As a lecturer at the anatomical-physiological institute at the Ludwig-Maximilians-Universität München, he gave lectures on anthropology and general natural history (1863–69). He became an associate professor on the latter subject in 1869. From 1876 onward, his interests dealt almost entirely with problems associated with prehistory and anthropology. He made numerous contributions in his research of the physical anthropology associated with prehistoric Bavaria, being especially interested in studies of human skull forms. From his anthropological research, he was opposed to the racial ideology theories espoused by Arthur de Gobineau and Houston Stewart Chamberlain. In 1886, he attained the first university chair of anthropology in all of Germany. In 1886–87 he published an acclaimed two-volume textbook on scientific anthropology, called Der Mensch.

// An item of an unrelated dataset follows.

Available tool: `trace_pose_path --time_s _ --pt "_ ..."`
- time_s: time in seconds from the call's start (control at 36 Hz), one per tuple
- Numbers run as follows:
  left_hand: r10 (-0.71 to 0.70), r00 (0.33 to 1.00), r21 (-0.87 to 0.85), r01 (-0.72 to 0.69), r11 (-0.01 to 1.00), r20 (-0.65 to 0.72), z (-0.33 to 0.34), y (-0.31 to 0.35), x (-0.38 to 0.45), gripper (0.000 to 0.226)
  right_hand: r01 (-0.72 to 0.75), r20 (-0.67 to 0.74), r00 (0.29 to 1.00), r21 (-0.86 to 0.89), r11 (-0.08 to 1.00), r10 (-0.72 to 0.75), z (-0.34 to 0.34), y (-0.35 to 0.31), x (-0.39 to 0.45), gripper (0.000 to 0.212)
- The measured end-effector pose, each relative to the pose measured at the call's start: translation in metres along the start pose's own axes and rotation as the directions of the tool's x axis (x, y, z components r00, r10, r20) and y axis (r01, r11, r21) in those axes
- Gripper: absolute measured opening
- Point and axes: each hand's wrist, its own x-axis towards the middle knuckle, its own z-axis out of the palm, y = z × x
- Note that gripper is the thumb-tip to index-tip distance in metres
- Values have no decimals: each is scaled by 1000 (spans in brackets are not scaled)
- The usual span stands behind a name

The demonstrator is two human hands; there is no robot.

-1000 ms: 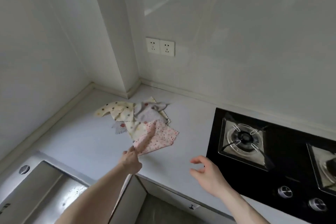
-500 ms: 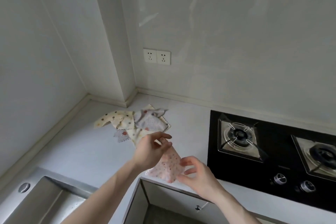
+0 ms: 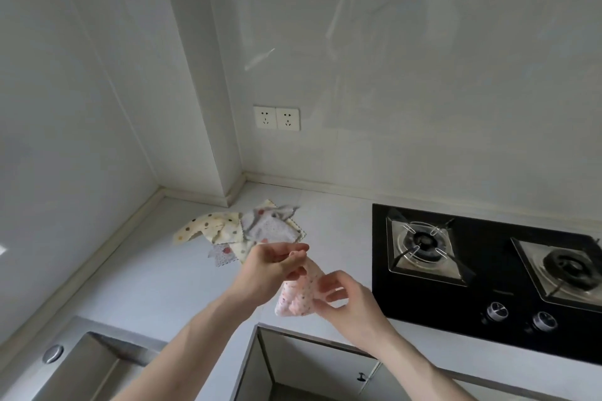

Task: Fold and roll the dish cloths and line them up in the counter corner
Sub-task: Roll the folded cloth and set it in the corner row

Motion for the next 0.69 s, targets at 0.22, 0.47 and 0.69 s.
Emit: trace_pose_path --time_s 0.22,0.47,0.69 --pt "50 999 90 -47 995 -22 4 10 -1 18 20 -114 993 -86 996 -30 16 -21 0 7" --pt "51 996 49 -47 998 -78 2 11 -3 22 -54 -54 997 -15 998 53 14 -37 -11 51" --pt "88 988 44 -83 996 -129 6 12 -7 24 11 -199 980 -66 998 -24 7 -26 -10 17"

He was editor of the Beiträge zur Anthropologie und Urgeschichte Bayerns, the Archiv für Anthropologie, and the Korrespondenzblatt of the Deutsche Gesellschaft für Anthropologie. In 1885, he created the "prehistoric division" within the Paläontologischen Sammlung des Staates; in 1889 the prehistoric collection had become an independent entity.

== Associated eponym ==
- "Ranke angle": The angle formed by the horizontal plane of the head and a line passing from the centre of the margin of the alveolar arch of the maxilla, below the nasal spine to the centre of the frontonasal suture.